Em termos de estabilização, essas desvinculações seriam muito bem vistas, ajudariam a reduzir prêmio de risco. Mas não estamos nesse momento. Acho que esse tempo e essa vontade de fazer e essa chance de fazer depende muito das condições globais. Lembrando que quando o juro americano está muito alto, a barra sobe muito. Se eventualmente discutimos juros mais baixos, mas sem recessão americana, talvez a barra seja mais baixa. O externo é muito importante para avaliarmos qualquer tolerância do mercado ao fiscal do Brasil.

Reformas econômicas estruturais

Não podemos escapar de reformas estruturais. Há uma necessidade constante de fazermos entregas estruturais, como fizemos algumas muito importantes nos últimos anos com a reforma da previdência, reforma trabalhista e independência do BC. 

Esse governo, por exemplo, está perseguindo a reforma tributária, uma discussão que temos há décadas. Essa reforma vai resolver o fiscal? Não, e não é o objetivo. Mas pode melhorar a produtividade e aumentar o potencial ao longo do tempo. Não vai acontecer no curto prazo, mas é uma reforma necessária para reduzir as distorções do sistema tributário brasileiro. Os impactos vão ser positivos, mas é um processo longo, vai demorar para conseguirmos capitalizar em cima. 

Teremos que ter uma nova reforma da Previdência. Desvinculação dos gastos, são coisas que vão ter que ser encaradas. A reforma da renda é uma coisa que o governo falou que ia fazer e está pendente.

Sobre uma eventual reforma da renda melhorar o ambiente econômico, depende  de qual vai ser feita. Vão colocar uma tributação de dividendos e compensar com redução na tributação das empresas do IR e PIS Cofins? Então se for uma reforma como acontece no mundo inteiro, de você reduzir a carga de IR nas empresas, talvez sim. Mas hoje não existe [uma reforma da renda].

Crescimento Econômico

Temos estado sempre com uma perspectiva mais otimista do que o mercado. Nós temos 2,7% de crescimento do PIB para esse ano. E para o ano que vem, 2,5%, também acima do consenso. Isso também ajuda um pouco na questão fiscal.
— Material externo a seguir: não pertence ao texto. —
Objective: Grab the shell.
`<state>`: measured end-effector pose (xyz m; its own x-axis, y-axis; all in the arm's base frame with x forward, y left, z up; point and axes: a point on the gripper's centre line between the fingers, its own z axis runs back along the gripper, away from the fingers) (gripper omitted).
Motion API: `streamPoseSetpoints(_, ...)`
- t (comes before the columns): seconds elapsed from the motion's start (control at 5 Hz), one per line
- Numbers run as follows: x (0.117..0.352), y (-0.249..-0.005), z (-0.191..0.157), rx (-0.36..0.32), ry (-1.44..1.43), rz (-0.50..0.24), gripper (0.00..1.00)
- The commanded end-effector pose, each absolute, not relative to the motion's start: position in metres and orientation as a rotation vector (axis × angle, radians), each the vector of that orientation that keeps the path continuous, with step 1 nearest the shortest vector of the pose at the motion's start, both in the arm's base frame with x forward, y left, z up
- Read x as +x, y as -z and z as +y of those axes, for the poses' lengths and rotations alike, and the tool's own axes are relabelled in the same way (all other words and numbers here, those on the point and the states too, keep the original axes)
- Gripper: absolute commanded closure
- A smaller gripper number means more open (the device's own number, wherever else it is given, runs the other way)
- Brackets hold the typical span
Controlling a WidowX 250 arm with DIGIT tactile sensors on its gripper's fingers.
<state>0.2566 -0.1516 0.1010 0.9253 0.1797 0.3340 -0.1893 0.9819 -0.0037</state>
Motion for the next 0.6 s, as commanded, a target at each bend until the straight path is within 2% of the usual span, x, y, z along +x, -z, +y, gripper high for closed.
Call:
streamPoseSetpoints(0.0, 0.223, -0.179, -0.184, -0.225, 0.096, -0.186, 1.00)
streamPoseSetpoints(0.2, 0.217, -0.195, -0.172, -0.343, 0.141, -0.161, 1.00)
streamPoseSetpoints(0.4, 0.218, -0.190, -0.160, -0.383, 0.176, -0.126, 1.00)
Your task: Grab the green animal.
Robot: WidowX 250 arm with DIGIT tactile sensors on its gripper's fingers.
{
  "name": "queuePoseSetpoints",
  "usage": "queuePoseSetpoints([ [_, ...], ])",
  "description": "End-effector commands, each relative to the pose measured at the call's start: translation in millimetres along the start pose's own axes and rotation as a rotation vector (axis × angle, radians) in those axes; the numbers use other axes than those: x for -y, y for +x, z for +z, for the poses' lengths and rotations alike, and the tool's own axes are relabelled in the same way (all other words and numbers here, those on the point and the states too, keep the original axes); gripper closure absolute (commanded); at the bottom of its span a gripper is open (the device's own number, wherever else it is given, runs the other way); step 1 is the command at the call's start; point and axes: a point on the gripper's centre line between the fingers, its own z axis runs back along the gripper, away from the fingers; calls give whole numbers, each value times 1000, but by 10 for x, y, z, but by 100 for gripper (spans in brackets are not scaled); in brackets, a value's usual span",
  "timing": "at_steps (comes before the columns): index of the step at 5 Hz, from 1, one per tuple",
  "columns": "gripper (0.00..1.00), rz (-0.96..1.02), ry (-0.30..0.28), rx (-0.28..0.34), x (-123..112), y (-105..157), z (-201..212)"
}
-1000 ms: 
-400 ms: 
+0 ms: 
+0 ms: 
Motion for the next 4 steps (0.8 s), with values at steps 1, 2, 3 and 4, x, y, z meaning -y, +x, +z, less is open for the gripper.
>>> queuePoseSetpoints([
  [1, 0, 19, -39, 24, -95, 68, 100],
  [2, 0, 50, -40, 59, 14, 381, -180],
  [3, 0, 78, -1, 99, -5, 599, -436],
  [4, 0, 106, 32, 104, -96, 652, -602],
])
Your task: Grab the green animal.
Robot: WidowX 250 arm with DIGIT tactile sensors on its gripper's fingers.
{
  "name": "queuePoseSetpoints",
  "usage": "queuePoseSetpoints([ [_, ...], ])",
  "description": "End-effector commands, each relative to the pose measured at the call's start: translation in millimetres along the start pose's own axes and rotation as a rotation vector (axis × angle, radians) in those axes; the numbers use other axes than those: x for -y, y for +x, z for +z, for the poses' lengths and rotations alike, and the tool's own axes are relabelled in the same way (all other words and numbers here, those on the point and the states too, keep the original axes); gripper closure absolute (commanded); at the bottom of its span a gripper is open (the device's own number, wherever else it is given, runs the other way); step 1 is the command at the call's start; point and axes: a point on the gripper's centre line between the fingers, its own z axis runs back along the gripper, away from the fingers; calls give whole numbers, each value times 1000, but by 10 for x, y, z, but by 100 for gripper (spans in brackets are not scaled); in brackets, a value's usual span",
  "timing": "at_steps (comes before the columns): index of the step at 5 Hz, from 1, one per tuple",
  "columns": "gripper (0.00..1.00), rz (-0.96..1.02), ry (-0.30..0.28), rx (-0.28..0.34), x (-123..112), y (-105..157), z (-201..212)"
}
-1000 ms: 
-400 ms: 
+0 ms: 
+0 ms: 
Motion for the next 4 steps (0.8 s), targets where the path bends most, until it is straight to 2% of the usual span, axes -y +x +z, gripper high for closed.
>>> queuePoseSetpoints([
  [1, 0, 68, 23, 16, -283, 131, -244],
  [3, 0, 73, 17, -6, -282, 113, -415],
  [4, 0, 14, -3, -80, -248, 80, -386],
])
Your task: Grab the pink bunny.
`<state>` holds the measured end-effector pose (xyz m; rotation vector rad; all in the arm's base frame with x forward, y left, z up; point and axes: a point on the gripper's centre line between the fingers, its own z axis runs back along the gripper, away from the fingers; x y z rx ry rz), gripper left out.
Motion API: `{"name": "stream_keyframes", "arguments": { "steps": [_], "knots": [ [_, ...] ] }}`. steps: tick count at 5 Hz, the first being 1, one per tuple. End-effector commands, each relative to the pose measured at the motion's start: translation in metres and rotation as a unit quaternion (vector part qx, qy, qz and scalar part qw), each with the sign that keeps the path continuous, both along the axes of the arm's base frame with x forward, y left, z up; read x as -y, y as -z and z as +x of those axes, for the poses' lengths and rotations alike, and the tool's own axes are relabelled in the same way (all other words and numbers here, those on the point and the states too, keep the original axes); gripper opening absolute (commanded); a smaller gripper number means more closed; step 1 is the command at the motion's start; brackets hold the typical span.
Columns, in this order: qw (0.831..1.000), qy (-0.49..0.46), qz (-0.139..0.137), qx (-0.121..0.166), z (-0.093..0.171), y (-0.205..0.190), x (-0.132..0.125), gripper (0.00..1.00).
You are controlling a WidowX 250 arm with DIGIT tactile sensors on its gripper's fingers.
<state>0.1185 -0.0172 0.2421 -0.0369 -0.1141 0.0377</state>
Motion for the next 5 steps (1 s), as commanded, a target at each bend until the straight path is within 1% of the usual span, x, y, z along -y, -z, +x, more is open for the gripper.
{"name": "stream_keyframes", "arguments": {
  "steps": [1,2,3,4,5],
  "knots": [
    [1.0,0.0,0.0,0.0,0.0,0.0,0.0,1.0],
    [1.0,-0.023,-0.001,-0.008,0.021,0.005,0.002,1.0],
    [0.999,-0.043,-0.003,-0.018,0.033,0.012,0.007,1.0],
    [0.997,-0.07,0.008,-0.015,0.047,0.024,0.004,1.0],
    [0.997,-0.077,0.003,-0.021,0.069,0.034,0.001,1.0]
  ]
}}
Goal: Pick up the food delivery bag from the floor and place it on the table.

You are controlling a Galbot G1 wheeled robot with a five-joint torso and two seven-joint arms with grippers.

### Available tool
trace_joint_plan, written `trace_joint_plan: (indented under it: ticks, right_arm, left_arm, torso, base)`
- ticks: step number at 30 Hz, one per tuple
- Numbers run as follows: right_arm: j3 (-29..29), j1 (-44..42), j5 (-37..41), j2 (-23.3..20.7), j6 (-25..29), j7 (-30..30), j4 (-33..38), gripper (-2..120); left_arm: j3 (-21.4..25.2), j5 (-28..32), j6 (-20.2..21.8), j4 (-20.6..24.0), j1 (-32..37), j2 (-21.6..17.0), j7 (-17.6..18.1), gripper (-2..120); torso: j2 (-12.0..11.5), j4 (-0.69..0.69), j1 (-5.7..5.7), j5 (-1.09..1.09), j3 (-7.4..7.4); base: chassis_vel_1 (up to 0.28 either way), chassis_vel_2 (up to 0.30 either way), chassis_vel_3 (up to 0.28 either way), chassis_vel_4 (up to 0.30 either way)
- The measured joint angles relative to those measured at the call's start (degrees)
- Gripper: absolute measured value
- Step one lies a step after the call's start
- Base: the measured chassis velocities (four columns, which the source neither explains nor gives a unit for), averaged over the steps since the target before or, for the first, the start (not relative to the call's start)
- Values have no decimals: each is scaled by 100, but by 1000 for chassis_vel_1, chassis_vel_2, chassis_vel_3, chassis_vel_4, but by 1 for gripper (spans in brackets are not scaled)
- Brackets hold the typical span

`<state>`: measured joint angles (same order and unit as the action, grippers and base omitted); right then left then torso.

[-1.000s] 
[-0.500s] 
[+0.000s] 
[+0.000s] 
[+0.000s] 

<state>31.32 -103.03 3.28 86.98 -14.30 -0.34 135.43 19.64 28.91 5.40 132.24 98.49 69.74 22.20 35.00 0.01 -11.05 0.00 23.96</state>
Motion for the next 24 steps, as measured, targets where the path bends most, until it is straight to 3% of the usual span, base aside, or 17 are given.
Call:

O PIB potencial estimamos em 2,2%. Algumas das mudanças estruturais que mencionei geraram um aumento de PIB potencial. O mercado de trabalho tem surpreendido para melhor nos últimos dois anos e o mercado esperava uma alta do desemprego que não aconteceu. Aparentemente a NAIRU [taxa de desemprego não aceleradora da inflação] do Brasil é menor do que estimam. 

Então, não acho que eu esteja vendo algo que ninguém está vendo, mas estamos incorporando nos nossos modelos que o PIB potencial é mais alto. Mas a discussão sempre é sobre o longo prazo. As discussões de política econômica vão nos dizer se esse 2.2% vai crescer ou vai cair, por isso é tão importante que a gente continue perseguindo reformas estruturais, fiscais, tudo isso que no final vai definir se temos capacidade como país de continuar aumentando nosso PIB potencial.